La porte est pourtant grande ouverte parce que j’apprends aussi que la
Justice doit être audible pour tous et se rendre public admis.
Je consulte la liste des affaires et je vois que, parmi les méfaits, on
allait juger des tronçonneurs de veille dame. Les voleurs de poule ou de
posses de terrre, même avec violence, ce n’est pas pour cette Cour. Non,
ici, on juge les grandes causes.
Je vois qu’ils s’y sont mis à plusieurs, sans doute pour se partager le
poids de la culpabilité. Je me prends à donner à ces individus, à les
supposer fautifs, une part d’humanité avant de commencer à jouer le rôle qui
m’est destiné. Je suis sur la bonne voie.
Les choses sérieuses commencent par le tirage au sort de la liste des jurés.
Le président est très concentré sous sa robe rouge à plis, avec de la belle
fourrure blanche sur le col. Ça ferait un effet d’enfer à la Fashion Week !
Mais l’expression de son visage n’incite pas à la légèreté. A sa droite et à
sa gauche, deux autres Magistrats sont là, tout aussi sérieux, mais vêtus
d’une robe noire. Le contraste des couleurs est intéressant. Je confirme que
cela pourrait interpeller un grand couturier.

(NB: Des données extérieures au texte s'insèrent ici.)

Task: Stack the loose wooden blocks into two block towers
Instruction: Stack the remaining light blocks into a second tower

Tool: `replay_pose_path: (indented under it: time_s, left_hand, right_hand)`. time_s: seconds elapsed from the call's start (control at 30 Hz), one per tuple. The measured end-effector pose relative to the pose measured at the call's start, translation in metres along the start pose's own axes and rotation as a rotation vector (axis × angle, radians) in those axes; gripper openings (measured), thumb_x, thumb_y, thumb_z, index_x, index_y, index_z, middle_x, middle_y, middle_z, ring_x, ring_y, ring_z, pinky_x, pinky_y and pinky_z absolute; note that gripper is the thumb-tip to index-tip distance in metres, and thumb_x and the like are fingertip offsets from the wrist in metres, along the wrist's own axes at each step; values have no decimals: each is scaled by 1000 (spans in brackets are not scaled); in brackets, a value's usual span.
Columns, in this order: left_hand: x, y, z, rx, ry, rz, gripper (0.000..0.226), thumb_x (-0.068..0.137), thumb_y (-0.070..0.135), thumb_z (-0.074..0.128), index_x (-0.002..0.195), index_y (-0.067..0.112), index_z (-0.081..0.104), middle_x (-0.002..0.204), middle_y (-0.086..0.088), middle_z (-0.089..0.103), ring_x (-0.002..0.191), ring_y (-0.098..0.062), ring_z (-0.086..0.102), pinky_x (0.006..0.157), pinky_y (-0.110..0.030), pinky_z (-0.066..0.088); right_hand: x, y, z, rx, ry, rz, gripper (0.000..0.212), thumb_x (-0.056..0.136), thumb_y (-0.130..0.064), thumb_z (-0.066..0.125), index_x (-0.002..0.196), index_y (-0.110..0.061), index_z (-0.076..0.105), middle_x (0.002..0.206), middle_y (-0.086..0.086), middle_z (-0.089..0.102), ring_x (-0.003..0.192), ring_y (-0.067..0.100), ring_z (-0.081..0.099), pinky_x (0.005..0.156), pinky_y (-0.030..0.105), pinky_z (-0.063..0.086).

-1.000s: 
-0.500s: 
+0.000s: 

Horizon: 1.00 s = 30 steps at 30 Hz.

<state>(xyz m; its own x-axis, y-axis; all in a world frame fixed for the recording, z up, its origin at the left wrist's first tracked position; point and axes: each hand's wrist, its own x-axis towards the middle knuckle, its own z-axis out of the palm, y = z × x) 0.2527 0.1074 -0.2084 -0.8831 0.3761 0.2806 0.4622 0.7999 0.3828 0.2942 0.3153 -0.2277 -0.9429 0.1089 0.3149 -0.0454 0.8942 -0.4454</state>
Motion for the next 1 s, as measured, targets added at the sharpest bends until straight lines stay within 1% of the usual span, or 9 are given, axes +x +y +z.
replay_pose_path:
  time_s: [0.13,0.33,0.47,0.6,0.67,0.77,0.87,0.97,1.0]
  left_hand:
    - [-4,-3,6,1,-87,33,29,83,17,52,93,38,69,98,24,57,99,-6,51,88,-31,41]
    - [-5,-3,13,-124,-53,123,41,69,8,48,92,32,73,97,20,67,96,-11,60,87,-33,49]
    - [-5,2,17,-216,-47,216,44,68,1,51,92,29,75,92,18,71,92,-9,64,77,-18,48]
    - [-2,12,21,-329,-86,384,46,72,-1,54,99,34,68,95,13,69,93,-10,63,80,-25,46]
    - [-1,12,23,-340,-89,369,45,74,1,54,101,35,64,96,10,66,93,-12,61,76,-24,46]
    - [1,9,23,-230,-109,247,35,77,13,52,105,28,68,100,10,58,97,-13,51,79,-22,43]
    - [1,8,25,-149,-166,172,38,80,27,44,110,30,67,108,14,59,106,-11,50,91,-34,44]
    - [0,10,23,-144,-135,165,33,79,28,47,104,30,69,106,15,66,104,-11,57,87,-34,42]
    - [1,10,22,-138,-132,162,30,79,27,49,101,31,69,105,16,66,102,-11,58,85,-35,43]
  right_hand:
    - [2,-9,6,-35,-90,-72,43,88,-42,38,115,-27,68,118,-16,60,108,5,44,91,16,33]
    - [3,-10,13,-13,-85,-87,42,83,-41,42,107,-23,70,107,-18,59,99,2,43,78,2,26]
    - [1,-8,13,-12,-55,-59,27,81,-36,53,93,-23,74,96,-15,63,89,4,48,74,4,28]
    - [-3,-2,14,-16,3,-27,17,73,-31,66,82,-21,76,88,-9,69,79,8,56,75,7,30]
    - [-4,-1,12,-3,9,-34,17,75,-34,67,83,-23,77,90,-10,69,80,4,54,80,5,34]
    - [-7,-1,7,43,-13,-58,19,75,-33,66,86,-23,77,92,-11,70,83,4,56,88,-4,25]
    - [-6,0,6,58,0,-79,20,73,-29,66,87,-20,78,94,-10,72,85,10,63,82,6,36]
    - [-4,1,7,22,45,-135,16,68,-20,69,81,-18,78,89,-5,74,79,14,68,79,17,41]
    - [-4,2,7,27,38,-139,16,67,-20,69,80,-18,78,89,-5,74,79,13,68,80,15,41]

Mais ce qu’ils dégagent n’incite pas à la légèreté. Bienvenue dans un monde
où la tendresse n’a pas droit de cité, où le sublime reste dans la salle des
pas perdus. Entrez dans un univers où l’on parle beaucoup sans écouter
forcément.
D’une main leste, sans doute habituée au geste, le Président attrape un
jeton parmi d’autres emprisonnés dans un sac de toile de jute qui rappelle
curieusement le monde du début du siècle, comme pour nous rassurer et nous
rattacher à un bout de notre enfance.
Un à un, il lit les numéros gravés sur les petites pièces de métal avec la
régularité d’une horloge et la précision d’un morceau de musique plutôt
funèbre au demeurant.
A chaque annonce, la personne dont c’est le numéro se lève, l’air décidément
grave. Cela doit être la consigne impliciteque je découvre sans l’appliquer
en apparence. Sous le regard de tous et dans un silence de plomb, chaque élu
va donc devoir prendre place sur la grande estrade et au-dessus de laquelle
sont peints les mots « La Justice est le droit du plus faible ». C’est
rassurant et je veux y croire.
Je porte le numéro vingt-deux. A chaque plongée de la main du Président dans
le petit sac, je redoute de l’entendre résonner. De sa voix de stentor, le
Président, qui aurait aussi pu faire carrière dans la chanson, proclame «
Vingt-deux ! ». L’ai-je bien entendu ? Oui, c’est moi, il n’y a pas de
doute.
Alors que je me dirige, comme tous mes compagnons du jour, vers l’autel, les jambes un peu flageolantes je dois le reconnaître, malgré l’air détaché que je feins d’adopter, j’entends « Récusée ! ». Qui a parlé ? Je ne cherche pas à savoir. Je stoppe net ma progression. Je comprends là tout de suite que je vais repartir. Je sors de ces lieux, partagée entre la déception de ne pas vivre l’expérience qui n’aurait pas été anodine, et le soulagement de reprendre ma vie où elle s’était arrêtée par ce matin du 5 juillet.